[Stored items from a collection]

■ ■ ■ ■

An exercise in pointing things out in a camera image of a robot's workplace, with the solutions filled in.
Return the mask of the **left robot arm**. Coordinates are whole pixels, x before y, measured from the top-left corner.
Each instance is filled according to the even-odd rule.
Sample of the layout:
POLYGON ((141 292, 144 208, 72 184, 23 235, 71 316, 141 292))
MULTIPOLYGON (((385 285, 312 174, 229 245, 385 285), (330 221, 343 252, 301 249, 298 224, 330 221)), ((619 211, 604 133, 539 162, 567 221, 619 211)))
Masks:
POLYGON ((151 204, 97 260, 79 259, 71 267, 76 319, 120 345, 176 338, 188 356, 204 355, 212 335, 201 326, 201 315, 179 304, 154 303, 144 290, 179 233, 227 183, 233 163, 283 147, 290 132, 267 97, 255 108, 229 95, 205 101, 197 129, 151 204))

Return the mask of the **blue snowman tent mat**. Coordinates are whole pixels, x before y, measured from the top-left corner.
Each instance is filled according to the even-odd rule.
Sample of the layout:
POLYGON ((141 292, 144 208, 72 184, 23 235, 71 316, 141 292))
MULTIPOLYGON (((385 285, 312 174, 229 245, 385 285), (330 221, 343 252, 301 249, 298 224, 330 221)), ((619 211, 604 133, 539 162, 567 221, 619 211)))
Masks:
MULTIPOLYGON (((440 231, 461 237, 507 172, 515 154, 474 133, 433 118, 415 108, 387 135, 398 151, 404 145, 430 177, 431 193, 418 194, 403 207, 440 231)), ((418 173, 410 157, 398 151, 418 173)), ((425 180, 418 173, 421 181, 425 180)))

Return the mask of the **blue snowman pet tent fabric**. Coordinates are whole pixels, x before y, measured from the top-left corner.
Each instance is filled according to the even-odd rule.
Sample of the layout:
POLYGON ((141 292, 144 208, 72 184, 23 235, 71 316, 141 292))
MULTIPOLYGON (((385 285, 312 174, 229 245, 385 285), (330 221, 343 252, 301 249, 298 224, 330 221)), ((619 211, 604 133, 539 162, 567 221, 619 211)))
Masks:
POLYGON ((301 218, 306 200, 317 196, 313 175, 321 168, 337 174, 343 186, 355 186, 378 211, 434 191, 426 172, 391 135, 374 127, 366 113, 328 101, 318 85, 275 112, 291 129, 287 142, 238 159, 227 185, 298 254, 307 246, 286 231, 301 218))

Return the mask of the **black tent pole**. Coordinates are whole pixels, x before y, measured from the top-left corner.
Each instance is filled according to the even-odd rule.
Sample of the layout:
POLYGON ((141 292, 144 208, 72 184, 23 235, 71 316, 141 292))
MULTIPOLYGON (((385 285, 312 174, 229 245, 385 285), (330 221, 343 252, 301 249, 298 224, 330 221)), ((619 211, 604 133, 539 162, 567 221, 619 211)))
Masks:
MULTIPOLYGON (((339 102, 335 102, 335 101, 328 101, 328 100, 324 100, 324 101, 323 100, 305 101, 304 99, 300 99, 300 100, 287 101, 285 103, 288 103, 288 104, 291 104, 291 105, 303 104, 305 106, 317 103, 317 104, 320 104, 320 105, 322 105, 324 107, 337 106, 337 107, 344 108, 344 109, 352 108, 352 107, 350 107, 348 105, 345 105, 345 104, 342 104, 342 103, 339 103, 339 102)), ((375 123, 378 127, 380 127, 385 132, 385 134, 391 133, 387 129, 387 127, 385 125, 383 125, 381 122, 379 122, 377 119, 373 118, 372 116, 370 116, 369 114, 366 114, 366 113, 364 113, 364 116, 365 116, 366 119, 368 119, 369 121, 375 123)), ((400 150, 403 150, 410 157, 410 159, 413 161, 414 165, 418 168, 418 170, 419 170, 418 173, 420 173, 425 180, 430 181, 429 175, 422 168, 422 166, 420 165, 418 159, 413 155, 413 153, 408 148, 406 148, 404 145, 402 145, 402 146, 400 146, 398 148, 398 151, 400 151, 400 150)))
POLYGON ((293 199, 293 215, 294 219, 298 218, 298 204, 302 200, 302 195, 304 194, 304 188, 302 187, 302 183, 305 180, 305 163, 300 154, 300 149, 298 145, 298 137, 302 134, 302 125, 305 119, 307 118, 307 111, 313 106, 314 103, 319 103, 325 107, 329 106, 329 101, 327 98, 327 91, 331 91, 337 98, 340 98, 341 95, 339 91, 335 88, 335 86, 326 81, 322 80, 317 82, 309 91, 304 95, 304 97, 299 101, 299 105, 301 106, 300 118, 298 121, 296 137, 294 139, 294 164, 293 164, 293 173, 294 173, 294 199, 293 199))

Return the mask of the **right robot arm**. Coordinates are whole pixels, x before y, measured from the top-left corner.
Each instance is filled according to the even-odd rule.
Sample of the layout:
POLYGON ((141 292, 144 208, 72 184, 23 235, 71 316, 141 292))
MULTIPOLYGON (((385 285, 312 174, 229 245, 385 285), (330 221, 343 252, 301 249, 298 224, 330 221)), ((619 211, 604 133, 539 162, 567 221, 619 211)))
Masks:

■ ■ ■ ■

ACTION ITEM: The records above are to be reproduced exactly, with nothing left out.

SOLUTION TO THIS EXERCISE:
An exercise in pointing things out in a camera image of a robot's workplace, with the solutions filled in.
Return the mask of the **left robot arm**. Coordinates are whole pixels, x before y, measured from the top-left corner.
Each instance is filled according to the even-odd rule.
Sample of the layout:
POLYGON ((141 292, 144 208, 72 184, 23 235, 71 316, 141 292))
MULTIPOLYGON (((385 285, 312 174, 229 245, 385 285), (330 221, 343 252, 301 249, 298 224, 330 221)), ((619 211, 604 133, 539 162, 567 221, 619 211)))
Masks:
POLYGON ((151 204, 97 260, 79 259, 71 267, 76 319, 120 345, 176 338, 188 356, 204 355, 212 335, 201 326, 201 315, 179 304, 154 303, 144 290, 179 233, 227 183, 233 163, 283 147, 290 132, 267 97, 255 108, 229 95, 205 101, 197 129, 151 204))

Return the mask of the **blue snowman tent mat**. Coordinates are whole pixels, x before y, measured from the top-left corner.
Each instance is filled according to the even-odd rule.
Sample of the layout:
POLYGON ((141 292, 144 208, 72 184, 23 235, 71 316, 141 292))
MULTIPOLYGON (((385 285, 312 174, 229 245, 385 285), (330 221, 343 252, 301 249, 298 224, 330 221)), ((619 211, 604 133, 539 162, 567 221, 619 211)))
Masks:
MULTIPOLYGON (((440 231, 461 237, 507 172, 515 154, 474 133, 433 118, 415 108, 387 135, 398 151, 404 145, 430 177, 431 193, 418 194, 403 207, 440 231)), ((418 173, 410 157, 398 151, 418 173)), ((425 180, 418 173, 421 181, 425 180)))

Return the mask of the **blue snowman pet tent fabric**. Coordinates are whole pixels, x before y, measured from the top-left corner.
Each instance is filled according to the even-odd rule.
Sample of the layout:
POLYGON ((141 292, 144 208, 72 184, 23 235, 71 316, 141 292))
MULTIPOLYGON (((385 285, 312 174, 229 245, 385 285), (330 221, 343 252, 301 249, 298 224, 330 221)), ((619 211, 604 133, 539 162, 567 221, 619 211)))
Masks:
POLYGON ((301 218, 306 200, 317 196, 313 175, 321 168, 337 174, 343 186, 355 186, 378 211, 434 191, 426 172, 391 135, 374 127, 366 113, 328 101, 318 85, 275 112, 291 129, 287 142, 238 159, 227 185, 298 254, 307 246, 286 231, 301 218))

Return the mask of the **black tent pole**. Coordinates are whole pixels, x before y, measured from the top-left corner.
Each instance is filled according to the even-odd rule.
Sample of the layout:
POLYGON ((141 292, 144 208, 72 184, 23 235, 71 316, 141 292))
MULTIPOLYGON (((385 285, 312 174, 229 245, 385 285), (330 221, 343 252, 301 249, 298 224, 330 221)), ((619 211, 604 133, 539 162, 567 221, 619 211)))
Masks:
MULTIPOLYGON (((339 102, 335 102, 335 101, 328 101, 328 100, 324 100, 324 101, 323 100, 305 101, 304 99, 300 99, 300 100, 287 101, 285 103, 288 103, 288 104, 291 104, 291 105, 303 104, 305 106, 317 103, 317 104, 320 104, 320 105, 322 105, 324 107, 337 106, 337 107, 344 108, 344 109, 352 108, 352 107, 350 107, 348 105, 345 105, 345 104, 342 104, 342 103, 339 103, 339 102)), ((375 123, 378 127, 380 127, 385 132, 385 134, 391 133, 387 129, 387 127, 385 125, 383 125, 381 122, 379 122, 377 119, 373 118, 372 116, 370 116, 369 114, 366 114, 366 113, 364 113, 364 116, 365 116, 366 119, 368 119, 369 121, 375 123)), ((400 150, 403 150, 410 157, 410 159, 413 161, 414 165, 418 168, 418 170, 419 170, 418 173, 420 173, 425 180, 430 181, 429 175, 422 168, 422 166, 420 165, 418 159, 413 155, 413 153, 408 148, 406 148, 404 145, 402 145, 402 146, 400 146, 398 148, 398 151, 400 151, 400 150)))
POLYGON ((293 199, 293 215, 294 219, 298 218, 298 204, 302 200, 302 195, 304 194, 304 188, 302 187, 302 183, 305 180, 305 163, 300 154, 300 149, 298 145, 298 137, 302 134, 302 125, 305 119, 307 118, 307 111, 313 106, 314 103, 319 103, 325 107, 329 106, 329 101, 327 98, 327 91, 331 91, 337 98, 340 98, 341 95, 339 91, 335 88, 335 86, 326 81, 322 80, 317 82, 309 91, 304 95, 304 97, 299 101, 299 105, 301 106, 300 118, 298 121, 296 137, 294 139, 294 164, 293 164, 293 173, 294 173, 294 199, 293 199))

Return the mask of the **right robot arm**. Coordinates are whole pixels, x before y, measured from the top-left corner.
Each instance is filled according to the even-odd rule.
Sample of the layout:
POLYGON ((141 292, 144 208, 72 184, 23 235, 71 316, 141 292))
MULTIPOLYGON (((385 285, 312 174, 229 245, 385 285), (330 221, 343 252, 301 249, 298 224, 330 221)), ((619 211, 604 133, 539 162, 567 221, 619 211)))
Masks:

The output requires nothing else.